-- Task details --
Say how many lines of the listing below hold the string "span", and say nothing else.

-- Given data --
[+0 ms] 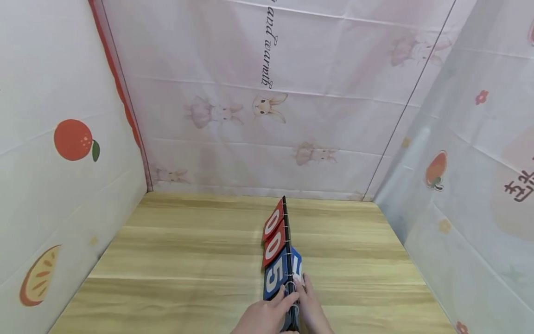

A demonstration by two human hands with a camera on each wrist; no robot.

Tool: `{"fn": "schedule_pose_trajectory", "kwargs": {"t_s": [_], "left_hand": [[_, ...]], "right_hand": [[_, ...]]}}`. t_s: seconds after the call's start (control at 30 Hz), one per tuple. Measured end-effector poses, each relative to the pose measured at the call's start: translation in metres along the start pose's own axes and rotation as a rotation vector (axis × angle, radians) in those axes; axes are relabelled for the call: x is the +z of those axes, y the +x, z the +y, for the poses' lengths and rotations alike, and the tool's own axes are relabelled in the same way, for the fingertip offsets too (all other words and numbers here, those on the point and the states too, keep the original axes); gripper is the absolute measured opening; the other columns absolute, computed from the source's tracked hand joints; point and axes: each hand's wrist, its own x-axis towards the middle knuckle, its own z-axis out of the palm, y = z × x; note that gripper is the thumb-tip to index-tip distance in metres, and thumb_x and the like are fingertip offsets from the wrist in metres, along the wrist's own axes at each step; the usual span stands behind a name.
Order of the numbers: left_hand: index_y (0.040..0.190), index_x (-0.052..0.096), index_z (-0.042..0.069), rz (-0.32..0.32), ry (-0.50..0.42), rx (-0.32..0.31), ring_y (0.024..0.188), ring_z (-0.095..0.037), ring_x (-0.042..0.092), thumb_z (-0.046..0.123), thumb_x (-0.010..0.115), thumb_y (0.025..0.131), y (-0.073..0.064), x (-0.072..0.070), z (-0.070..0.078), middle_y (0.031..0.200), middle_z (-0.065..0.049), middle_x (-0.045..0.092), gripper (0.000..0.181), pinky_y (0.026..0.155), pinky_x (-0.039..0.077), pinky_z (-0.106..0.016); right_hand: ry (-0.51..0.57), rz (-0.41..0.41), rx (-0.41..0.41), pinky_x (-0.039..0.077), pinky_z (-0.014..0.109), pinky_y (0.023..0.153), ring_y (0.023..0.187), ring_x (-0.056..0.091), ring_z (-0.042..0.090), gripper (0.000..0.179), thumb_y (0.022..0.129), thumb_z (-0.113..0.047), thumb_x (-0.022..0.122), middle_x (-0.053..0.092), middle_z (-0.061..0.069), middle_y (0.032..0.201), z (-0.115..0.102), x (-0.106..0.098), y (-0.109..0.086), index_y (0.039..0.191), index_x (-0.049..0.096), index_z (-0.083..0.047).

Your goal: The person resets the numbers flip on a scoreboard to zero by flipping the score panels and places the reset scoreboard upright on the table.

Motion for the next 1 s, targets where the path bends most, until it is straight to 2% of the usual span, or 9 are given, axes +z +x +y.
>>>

-- Result of the exercise --
2